- Participating broadcaster: Norsk rikskringkasting (NRK)
- Country: Norway
- Selection process: Melodi Grand Prix 2013
- Selection date: 9 February 2013

Competing entry
- Song: "I Feed You My Love"
- Artist: Margaret Berger
- Songwriters: Karin Park; Niklas Olovson; Robin Lynch;

Placement
- Semi-final result: Qualified (3rd, 120 points)
- Final result: 4th, 191 points

Participation chronology

= Norway in the Eurovision Song Contest 2013 =

Norway was represented at the Eurovision Song Contest 2013 with the song "I Feed You My Love" written by Karin Park, Robin Lynch and Niklas Olovson. The song was performed by Margaret Berger. The Norwegian Broadcasting Corporation (NRK) organised the national final Melodi Grand Prix 2013 in order to select the Norwegian entry for the 2013 contest in Malmö, Sweden. 21 entries competed in the national final that consisted of three semi-finals and a final. Ten entries ultimately qualified to compete in the final on 9 February 2013 where the winner was determined over two rounds of voting. In the first round of voting, a public televote exclusively selected the top four entries to advance to the competition's second round—the Gold Final. In the second round of voting, "I Feed You My Love" performed by Margaret Berger was selected as the winner following the combination of votes from three regional jury groups and a public vote.

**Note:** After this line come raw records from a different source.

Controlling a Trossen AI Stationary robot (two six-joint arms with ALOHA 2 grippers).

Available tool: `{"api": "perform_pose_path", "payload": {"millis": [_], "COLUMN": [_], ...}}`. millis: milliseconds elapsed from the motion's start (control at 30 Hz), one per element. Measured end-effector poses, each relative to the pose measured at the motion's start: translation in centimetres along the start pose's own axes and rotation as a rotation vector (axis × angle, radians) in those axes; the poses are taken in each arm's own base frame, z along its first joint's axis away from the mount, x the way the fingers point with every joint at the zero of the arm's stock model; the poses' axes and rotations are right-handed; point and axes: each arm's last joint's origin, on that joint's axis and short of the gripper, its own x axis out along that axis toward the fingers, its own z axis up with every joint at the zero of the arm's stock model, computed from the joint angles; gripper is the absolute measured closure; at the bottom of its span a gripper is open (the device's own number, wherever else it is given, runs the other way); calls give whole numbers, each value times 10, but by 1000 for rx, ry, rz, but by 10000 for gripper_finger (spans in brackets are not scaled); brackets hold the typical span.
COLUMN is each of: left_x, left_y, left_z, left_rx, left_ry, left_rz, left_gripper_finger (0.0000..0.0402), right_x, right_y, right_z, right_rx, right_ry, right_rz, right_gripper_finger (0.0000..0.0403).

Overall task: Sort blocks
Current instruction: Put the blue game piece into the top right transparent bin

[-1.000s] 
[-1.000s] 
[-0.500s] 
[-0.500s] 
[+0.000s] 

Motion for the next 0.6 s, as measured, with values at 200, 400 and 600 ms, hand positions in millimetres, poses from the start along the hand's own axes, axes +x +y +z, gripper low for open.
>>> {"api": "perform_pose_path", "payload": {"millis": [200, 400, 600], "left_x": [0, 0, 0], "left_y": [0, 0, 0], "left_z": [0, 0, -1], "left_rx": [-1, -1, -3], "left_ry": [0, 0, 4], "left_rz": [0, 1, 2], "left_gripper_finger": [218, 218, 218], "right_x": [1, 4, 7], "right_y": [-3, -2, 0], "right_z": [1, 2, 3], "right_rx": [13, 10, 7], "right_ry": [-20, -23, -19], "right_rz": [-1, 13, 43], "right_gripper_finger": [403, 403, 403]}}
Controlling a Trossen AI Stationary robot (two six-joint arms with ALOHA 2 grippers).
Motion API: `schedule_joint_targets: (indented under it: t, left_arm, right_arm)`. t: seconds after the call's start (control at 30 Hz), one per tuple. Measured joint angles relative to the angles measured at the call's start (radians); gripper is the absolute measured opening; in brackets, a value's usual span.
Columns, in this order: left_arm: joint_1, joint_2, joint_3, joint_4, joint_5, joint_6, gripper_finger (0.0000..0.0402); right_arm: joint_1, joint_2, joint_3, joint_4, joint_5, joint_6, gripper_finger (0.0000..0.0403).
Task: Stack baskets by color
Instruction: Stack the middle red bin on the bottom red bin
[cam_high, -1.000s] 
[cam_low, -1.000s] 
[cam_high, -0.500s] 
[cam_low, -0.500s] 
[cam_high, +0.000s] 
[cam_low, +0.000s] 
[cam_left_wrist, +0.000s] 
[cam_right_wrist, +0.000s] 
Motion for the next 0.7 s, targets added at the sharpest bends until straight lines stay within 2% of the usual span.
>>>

Norway was drawn to compete in the second semi-final of the Eurovision Song Contest which took place on 16 May 2013. Performing during the show in position 13, "I Feed You My Love" was announced among the top 10 entries of the second semi-final and therefore qualified to compete in the final on 18 May. It was later revealed that Norway placed third out of the 17 participating countries in the semi-final with 120 points. In the final, Norway performed in position 24 and placed fourth out of the 26 participating countries with 191 points.

==Background==

Prior to the 2013 contest, Norway had participated in the Eurovision Song Contest 51 times since its first entry in 1960. Norway had won the contest on two occasions: in 1985 with the song "La det swinge" performed by Bobbysocks! and in 1995 with the song "Nocturne" performed by Secret Garden. Norway also had the two dubious distinctions of having finished last in the Eurovision final more than any other country and for having the most "nul points" (zero points) in the contest, the latter being a record the nation shared together with Austria. The country had finished last eleven times and had failed to score a point during four contests. Following the introduction of semi-finals in 2004, Norway has, to this point, finished in the top 10 three times: Wig Wam finished ninth with the song "In My Dreams" in 2005, Maria Haukaas Storeng was fifth in 2008 with "Hold On Be Strong", and Alexander Rybak won in 2009.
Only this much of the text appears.